Bankacı güler. “Ben bir Harvard
mezunuyum ve sana yardım edebilirim. Eğer balık tutmaya daha fazla
zaman ayırırsan, daha büyük bir tekne alırsın. O büyük tekneden elde
edeceğin gelirle, birkaç tekne daha alırsın. Bir süre sonra, küçük bir
balıkçı filon olur. Araya kimseyi sokmadan, pazara direkt kendin girer
ve büyük satıcılardan biri olursun. Üretim, dağıtım her şey tamamen
senin kontrolünde olur. Bu küçük kasabadan çıkıp, Managua’ya taşınırsın.

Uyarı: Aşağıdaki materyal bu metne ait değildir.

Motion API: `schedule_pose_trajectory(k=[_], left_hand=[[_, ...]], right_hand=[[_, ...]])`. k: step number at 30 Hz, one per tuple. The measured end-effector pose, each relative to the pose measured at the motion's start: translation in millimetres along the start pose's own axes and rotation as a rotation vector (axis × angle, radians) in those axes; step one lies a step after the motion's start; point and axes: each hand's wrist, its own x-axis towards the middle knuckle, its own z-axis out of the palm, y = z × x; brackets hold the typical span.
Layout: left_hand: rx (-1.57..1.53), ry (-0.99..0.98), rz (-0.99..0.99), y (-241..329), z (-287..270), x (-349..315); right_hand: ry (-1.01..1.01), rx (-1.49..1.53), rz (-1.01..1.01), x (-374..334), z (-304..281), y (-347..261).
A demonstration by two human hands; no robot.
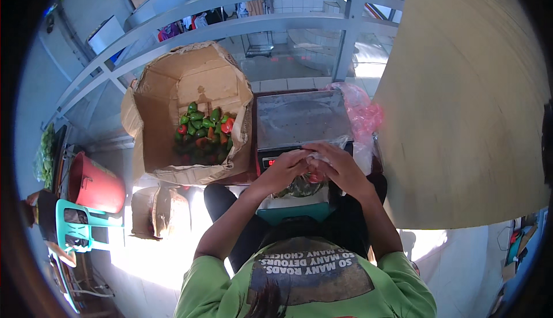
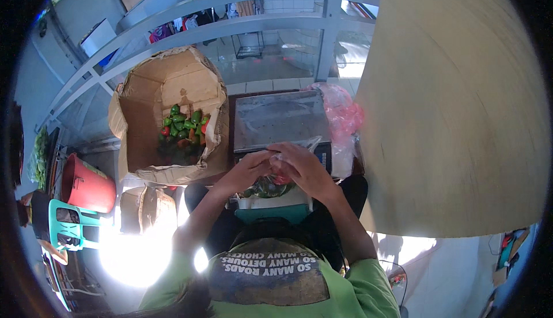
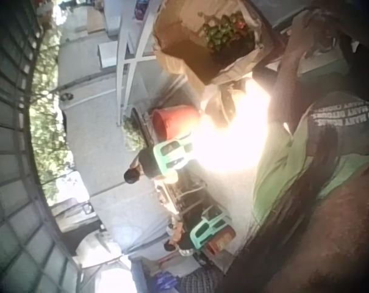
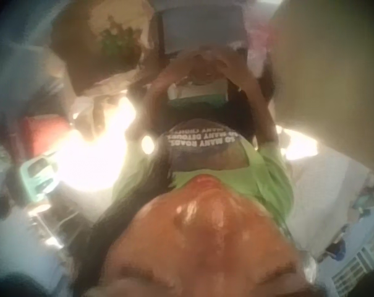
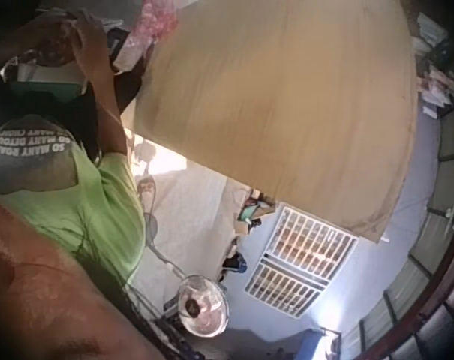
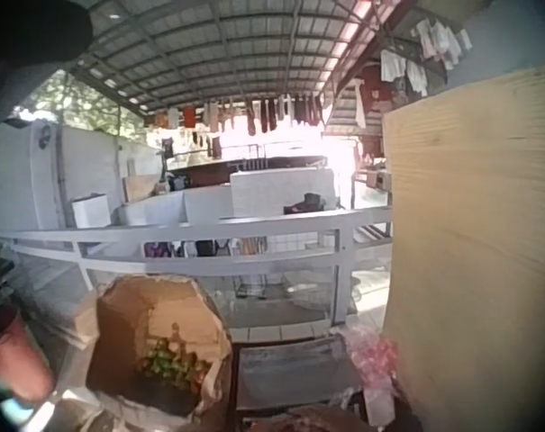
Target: The person picks chili peppers from a cardboard box, places them onto a digital scale to weigh them, and then puts them into a plastic bag which they tie closed.
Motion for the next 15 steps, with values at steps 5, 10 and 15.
schedule_pose_trajectory(k=[5,10,15], left_hand=[[0.142,-0.010,-0.016,-2.7,-8.4,-12.2],[0.839,-0.033,0.215,-10.5,-9.8,-21.1],[1.009,0.059,0.321,-5.2,-12.2,-22.2]], right_hand=[[0.197,-0.153,0.248,-0.9,19.3,-6.9],[0.048,-0.205,0.266,-1.6,19.0,-11.2],[-0.091,-0.224,0.054,-22.8,27.5,13.7]])
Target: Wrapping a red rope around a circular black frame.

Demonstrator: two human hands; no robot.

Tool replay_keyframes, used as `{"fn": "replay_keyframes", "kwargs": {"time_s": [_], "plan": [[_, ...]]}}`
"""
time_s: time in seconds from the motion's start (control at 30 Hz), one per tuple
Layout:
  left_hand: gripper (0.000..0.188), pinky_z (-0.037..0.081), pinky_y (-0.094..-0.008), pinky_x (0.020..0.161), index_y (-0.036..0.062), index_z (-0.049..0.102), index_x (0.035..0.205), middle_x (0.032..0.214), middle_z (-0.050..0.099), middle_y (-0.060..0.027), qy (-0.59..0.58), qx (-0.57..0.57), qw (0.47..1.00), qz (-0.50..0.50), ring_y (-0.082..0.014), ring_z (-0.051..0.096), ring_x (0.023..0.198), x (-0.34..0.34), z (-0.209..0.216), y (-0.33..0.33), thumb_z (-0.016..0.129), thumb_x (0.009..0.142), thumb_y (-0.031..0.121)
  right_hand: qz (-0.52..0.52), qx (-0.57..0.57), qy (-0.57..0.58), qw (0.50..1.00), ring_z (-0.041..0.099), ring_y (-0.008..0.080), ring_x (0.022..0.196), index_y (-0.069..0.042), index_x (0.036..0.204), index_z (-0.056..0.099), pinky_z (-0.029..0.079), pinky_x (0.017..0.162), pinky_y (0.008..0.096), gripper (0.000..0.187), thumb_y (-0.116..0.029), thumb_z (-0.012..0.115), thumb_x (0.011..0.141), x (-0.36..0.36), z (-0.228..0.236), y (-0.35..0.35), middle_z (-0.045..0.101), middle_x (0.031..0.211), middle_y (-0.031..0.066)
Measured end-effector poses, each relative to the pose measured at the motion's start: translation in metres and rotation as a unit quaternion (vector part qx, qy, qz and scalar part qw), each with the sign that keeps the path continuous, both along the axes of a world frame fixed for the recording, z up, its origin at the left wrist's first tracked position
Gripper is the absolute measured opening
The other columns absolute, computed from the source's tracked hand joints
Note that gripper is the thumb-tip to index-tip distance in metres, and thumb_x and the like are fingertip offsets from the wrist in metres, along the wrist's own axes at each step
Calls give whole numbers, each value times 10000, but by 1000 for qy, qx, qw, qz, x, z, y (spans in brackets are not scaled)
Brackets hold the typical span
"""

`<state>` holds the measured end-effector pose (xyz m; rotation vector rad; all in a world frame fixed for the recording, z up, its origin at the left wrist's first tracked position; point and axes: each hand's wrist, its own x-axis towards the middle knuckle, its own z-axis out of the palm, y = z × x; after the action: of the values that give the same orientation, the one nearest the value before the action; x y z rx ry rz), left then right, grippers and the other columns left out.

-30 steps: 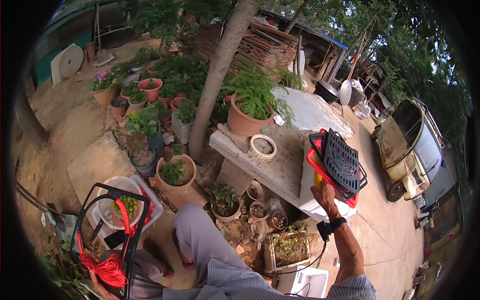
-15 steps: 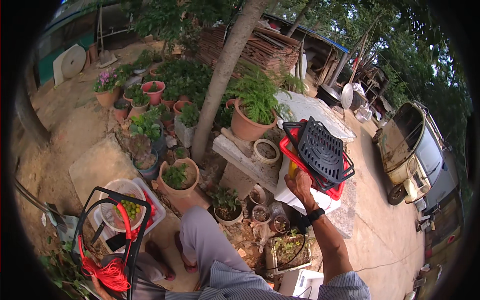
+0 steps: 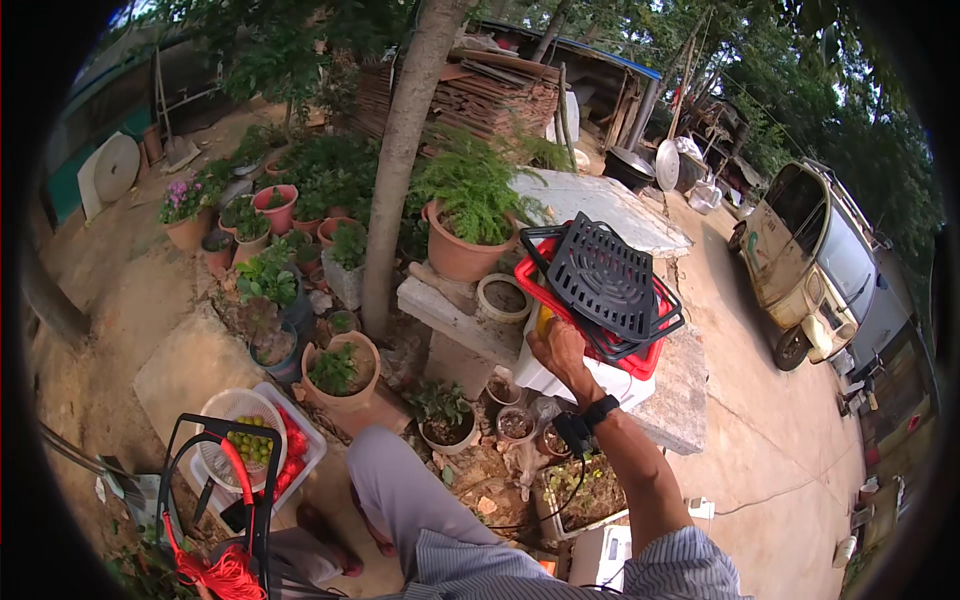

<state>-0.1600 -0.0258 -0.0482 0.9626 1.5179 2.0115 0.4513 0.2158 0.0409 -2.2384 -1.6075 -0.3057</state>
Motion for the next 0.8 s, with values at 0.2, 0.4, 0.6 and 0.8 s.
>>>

Hatta en sonunda, tüm bu işleri New York merkezinden kontrol edersin.”
“Ama senyor, bu dediğinizin olması ne kadar zaman alır?”
“15-20 yıl” der bankacı.
“Peki ya sonra, senyor?”
Bankacı gülerek: “İşte işin en güzel kısmı orda! Doğru zamanda,
şirketini satar ya da hisselerini halka açar ve çok zengin olursun.
Milyonların olur!”
“Milyonlarım ha senyor!! Peki sonra?”
“Sonra,
emekli olursun. Küçük bir balıkçı kasabasına yerleşir, geç saate kadar
uyur, biraz balık tutar, çocuklarınla oynar, karınla siesta yapar,
akşamları köye inip biraz şarap eşliğinde arkadaşlarınla gitar
çalarsın.”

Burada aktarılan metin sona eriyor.